◆ **Aim of the exercise**: Return the entire listing, character for character.

◆ **Collected data**:
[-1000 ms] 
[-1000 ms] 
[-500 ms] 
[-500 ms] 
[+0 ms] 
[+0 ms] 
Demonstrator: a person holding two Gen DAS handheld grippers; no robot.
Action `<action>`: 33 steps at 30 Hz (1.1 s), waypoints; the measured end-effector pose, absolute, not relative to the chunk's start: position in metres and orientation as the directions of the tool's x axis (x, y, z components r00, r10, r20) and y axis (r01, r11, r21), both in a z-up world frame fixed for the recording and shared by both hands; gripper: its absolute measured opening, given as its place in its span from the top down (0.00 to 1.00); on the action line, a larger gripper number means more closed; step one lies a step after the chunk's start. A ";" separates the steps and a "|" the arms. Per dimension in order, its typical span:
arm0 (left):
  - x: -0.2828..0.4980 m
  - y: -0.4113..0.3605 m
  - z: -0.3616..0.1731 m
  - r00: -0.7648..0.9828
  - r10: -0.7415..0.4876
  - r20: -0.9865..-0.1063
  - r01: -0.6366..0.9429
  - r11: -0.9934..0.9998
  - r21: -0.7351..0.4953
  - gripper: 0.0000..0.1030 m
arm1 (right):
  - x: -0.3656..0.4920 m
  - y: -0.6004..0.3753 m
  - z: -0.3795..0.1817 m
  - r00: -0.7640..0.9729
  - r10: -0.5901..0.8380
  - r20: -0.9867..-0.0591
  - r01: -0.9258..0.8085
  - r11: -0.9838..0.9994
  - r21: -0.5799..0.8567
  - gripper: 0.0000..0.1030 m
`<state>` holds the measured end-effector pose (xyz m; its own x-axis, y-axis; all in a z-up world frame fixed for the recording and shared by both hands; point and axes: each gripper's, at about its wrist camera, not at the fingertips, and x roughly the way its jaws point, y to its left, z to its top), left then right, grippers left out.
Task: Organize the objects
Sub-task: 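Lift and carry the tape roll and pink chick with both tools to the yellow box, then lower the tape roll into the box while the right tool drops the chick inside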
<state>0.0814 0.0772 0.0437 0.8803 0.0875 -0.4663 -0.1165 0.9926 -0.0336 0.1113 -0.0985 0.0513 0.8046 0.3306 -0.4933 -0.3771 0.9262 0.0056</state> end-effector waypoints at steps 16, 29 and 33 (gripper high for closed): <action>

◆ **Response**:
[-1000 ms] 
[-1000 ms] 
[-500 ms] 
[-500 ms] 
[+0 ms] 
[+0 ms] 
Demonstrator: a person holding two Gen DAS handheld grippers; no robot.
Action `<action>`: 33 steps at 30 Hz (1.1 s), waypoints; the measured end-effector pose, absolute, not relative to the chunk's start: position in metres and orientation as the directions of the tool's x axis (x, y, z components r00, r10, r20) and y axis (r01, r11, r21), both in a z-up world frame fixed for the recording and shared by both hands; gripper: its absolute measured opening, given as its place in its span from the top down (0.00 to 1.00); on the action line, a larger gripper number means more closed; step one lies a step after the chunk's start. A ";" separates the steps and a "|" the arms. Per dimension in order, its typical span:
arm0 (left):
  - x: -0.2828..0.4980 m
  - y: -0.4113..0.3605 m
  - z: -0.3616..0.1731 m
  - r00: -0.7648..0.9828
  - r10: -0.7415..0.4876
  - r20: -0.9865..-0.1063
  - r01: -0.6366..0.9429
  - r11: -0.9934..0.9998
  - r21: -0.7351..0.4953
  - gripper: 0.0000..0.1030 m
arm1 (right):
  - x: -0.3656..0.4920 m
  - y: -0.6004..0.3753 m
  - z: -0.3795..0.1817 m
  - r00: -0.7640..0.9729
  - r10: -0.5901..0.8380
  - r20: -0.9867..-0.0591
  - r01: -0.9258..0.8085
  - r11: -0.9838..0.9994
  - r21: -0.5799..0.8567
  - gripper: 0.0000..0.1030 m
`<state>` holds the measured end-effector pose (xyz m; its own x-axis, y-axis; all in a z-up world frame fixed for the recording and shared by both hands; point and axes: each gripper's, at about its wrist camera, not at the fingertips, and x roughly the way its jaws point, y to its left, z to its top), left then right, grippers left out.
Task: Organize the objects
Sub-task: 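Lift and carry the tape roll and pink chick with both tools to the yellow box, then lower the tape roll into the box while the right tool drops the chick inside
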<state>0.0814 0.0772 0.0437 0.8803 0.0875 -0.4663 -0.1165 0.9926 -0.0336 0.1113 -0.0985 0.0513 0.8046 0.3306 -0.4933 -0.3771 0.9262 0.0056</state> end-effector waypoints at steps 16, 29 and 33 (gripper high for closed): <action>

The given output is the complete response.